The Life of Alexander Graham Bell
Alexander Graham Bell was born in 1847 in Edinburgh, Scotland. He was educated at the university of Edinburgh and University College in London. His father Melville created a system of speech to communicate with the deaf people in London and Alexander helped out his father in the communications industry. In 1870 Alexander Graham Bell went to Canada and in 1871 he went to the United States where he gave lectures in Boston and communicating with the deaf and how to speak.
In 1865 Alexander Graham Bell spoke to numerous colleges and students whom he lectured at Boston University on communication ideas to regular people on a normal day to day basis. It is at this time when Bell came up with the idea of speech transmitted by electric waves. In 1875 he used harmonic telegraph in his communication inventions which Bell used in his transmission and reproduction of communication ideas. On March 10, 1876 he developed an apparatus in which he communicated with one of his friends Watson and on the apparatus he spoke the first words, “Watson, come here; I want you.”

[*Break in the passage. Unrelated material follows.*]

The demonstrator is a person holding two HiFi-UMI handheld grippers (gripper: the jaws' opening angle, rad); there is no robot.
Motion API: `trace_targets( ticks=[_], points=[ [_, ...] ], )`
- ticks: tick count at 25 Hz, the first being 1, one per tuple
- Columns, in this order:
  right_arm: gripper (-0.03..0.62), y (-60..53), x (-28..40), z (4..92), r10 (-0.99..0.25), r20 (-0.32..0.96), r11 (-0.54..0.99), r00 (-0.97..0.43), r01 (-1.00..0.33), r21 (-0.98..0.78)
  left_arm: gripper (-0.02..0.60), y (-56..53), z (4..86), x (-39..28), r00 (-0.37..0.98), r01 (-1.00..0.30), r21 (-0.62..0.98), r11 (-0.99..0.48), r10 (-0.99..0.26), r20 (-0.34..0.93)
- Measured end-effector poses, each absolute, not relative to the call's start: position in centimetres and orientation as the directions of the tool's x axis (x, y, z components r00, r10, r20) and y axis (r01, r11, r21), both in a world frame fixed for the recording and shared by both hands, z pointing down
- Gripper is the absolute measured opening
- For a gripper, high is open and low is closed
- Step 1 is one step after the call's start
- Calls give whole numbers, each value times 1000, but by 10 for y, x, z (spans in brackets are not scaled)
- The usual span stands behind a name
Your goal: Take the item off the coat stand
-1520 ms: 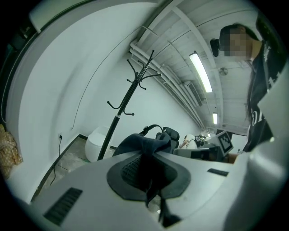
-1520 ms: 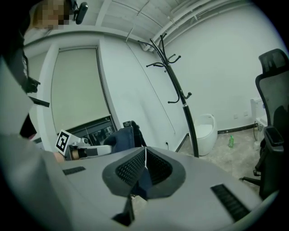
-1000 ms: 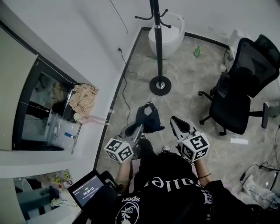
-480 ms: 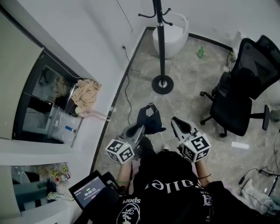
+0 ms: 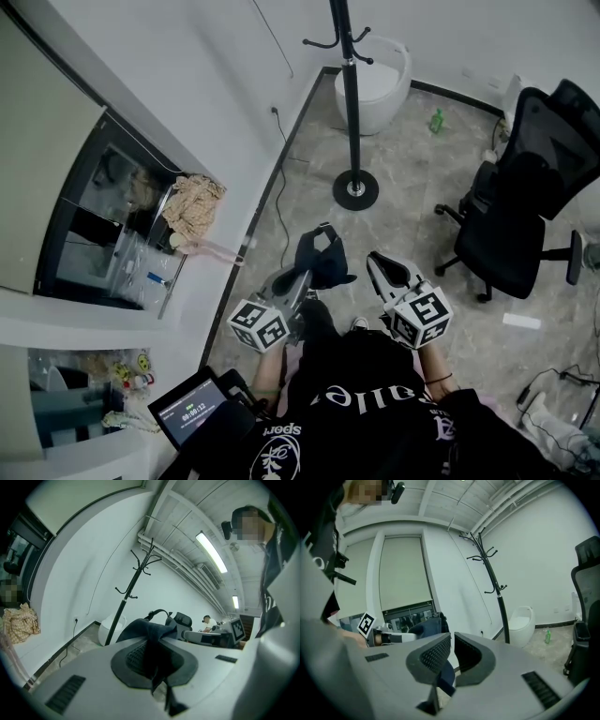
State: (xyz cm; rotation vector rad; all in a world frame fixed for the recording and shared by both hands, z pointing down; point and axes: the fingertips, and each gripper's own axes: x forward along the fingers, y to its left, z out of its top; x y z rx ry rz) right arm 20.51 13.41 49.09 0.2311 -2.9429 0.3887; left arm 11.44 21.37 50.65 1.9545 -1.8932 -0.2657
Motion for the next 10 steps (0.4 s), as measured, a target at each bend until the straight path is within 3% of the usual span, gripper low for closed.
trace_targets(
  ticks=[10],
  points=[
    [18, 131, 219, 490, -136, 181, 954, -974, -178, -241, 11, 211, 505, 126, 63, -915, 402, -2, -988, 140]
  ],
)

These were the first spoken words over the modern day telephone. This event occurred in Boston at the American Academy of Arts and Sciences. Alexander Graham Bell also gave several seminars and speeches in Philadelphia at teh Contennial Exposition where he introduced his invention of the telephone to the American public and his intentions of mass producing it so that every American would have his invention in his or her home. In 1877 Bell furthered his invention of the telephone with the start of his own company called the Bell Telephone Company in July of that year. There his invention of the telephone was mass produced and was able to be sold cheaply to the public.
For the next couple of years however, Alexander Graham Bell tried to improve his invetion of the telephone but at the same time other inventions at the time sued him and his invetion and Bell was involved in patent litigation in court wqhich prevented him from making improvements on his invention. Thus, fellow inventor Thomas Edison made improvements on the telephone invention.

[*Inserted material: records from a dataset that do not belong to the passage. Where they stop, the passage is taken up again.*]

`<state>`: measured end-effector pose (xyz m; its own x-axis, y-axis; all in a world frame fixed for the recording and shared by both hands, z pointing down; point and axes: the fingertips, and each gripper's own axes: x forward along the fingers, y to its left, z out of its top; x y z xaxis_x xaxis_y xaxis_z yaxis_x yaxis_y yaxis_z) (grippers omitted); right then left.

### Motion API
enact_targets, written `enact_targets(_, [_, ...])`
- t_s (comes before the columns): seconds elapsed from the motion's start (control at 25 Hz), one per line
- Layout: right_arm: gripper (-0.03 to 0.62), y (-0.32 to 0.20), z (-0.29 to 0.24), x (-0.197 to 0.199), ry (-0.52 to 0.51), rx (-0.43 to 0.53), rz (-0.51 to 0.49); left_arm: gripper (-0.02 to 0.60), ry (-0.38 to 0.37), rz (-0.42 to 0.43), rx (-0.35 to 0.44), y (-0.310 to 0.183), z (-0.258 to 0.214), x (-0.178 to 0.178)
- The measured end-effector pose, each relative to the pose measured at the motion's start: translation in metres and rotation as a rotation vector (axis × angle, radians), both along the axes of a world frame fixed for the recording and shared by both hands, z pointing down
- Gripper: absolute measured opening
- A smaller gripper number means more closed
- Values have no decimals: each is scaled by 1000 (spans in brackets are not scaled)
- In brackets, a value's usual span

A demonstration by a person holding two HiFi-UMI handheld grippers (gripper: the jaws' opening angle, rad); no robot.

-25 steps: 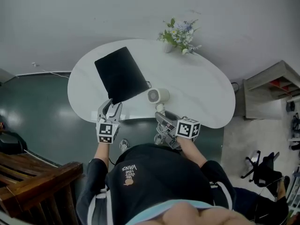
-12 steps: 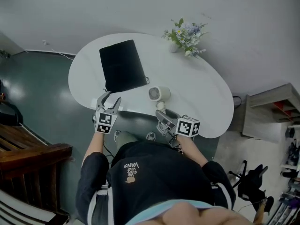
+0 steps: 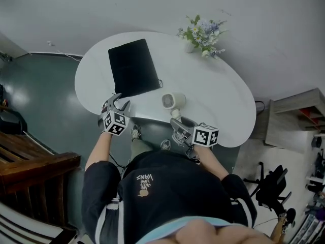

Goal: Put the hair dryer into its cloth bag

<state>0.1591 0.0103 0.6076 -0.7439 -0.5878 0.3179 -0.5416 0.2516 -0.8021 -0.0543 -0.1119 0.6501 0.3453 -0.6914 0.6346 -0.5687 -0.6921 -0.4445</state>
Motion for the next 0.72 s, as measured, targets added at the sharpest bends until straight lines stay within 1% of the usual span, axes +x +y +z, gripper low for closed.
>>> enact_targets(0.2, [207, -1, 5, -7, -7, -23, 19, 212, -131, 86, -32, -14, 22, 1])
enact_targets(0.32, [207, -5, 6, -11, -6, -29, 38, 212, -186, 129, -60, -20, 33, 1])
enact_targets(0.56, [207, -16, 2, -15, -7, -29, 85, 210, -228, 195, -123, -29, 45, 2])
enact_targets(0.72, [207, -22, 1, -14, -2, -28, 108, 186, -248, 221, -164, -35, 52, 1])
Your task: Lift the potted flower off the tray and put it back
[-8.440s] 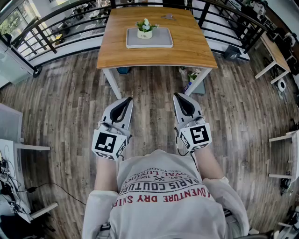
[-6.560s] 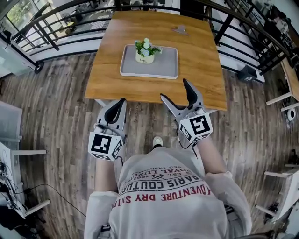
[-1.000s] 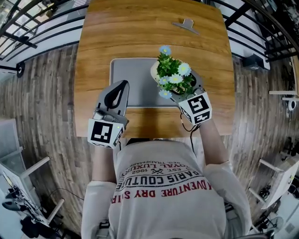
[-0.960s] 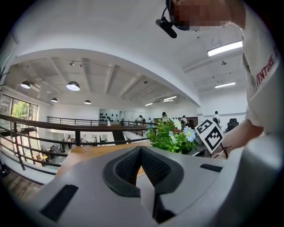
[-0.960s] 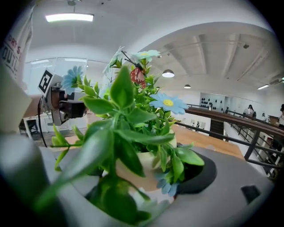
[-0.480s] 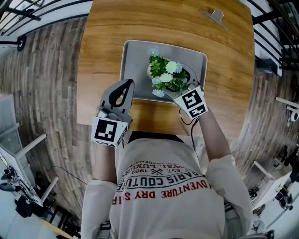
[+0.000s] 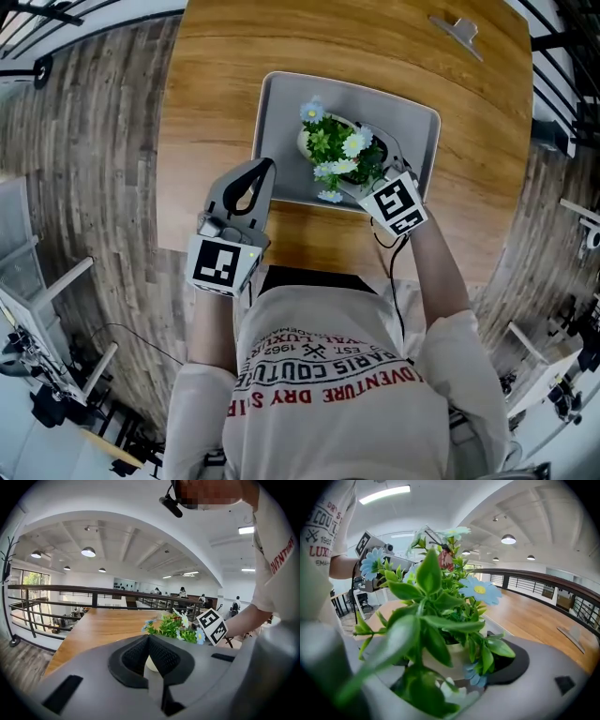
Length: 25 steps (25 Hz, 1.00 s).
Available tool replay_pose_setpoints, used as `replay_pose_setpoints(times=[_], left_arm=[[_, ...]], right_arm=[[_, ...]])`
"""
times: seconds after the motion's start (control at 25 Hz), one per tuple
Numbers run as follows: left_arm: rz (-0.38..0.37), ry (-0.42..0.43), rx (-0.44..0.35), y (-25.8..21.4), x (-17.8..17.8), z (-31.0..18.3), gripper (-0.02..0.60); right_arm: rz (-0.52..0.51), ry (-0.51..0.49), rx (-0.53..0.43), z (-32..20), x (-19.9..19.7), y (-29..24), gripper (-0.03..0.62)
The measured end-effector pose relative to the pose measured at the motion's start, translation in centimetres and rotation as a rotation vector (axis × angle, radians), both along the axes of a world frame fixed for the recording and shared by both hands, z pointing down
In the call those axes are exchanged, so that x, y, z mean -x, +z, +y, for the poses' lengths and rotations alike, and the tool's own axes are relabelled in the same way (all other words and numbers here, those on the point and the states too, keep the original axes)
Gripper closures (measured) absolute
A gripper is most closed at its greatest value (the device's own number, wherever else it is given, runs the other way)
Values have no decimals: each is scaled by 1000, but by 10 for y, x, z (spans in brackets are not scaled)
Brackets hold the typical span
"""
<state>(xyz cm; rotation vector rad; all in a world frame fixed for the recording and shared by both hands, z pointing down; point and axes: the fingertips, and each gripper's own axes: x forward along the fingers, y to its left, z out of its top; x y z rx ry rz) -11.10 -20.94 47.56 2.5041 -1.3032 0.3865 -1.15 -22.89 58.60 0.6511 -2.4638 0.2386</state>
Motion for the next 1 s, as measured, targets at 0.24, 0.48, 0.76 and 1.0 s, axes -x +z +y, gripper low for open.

During that year Alexander Graham Bell was awarded the Volta Prize award by an estimated 50,000 people who voted for the award. Bell also created the Volta Laboratory in Washington D.C. where he invented the sound recorded called the Graphophone which was also one of Alexander Graham Bell’s prototypes. Other of his inventions included the audiometer, an induction balance, and a cylindrical wax used for phonographs. For most of the rest of Bell’s life, he continued the work of his father and helped invented better communication devices with the deaf and how people were effected because of heredity.
In 1898 Bell served as president of the National Geogrpahic Society from 1898 to 1903 and held the position of regent at the Smithsonian institution in 1898 as well. In 1895 his interests were dominated by aviation and his invention of the tetrahedral kite and in 1907 he founded the Aerial Experiment Association.
In 1922 Alexander Graham Bell, one of the greatest inventors of American history past away.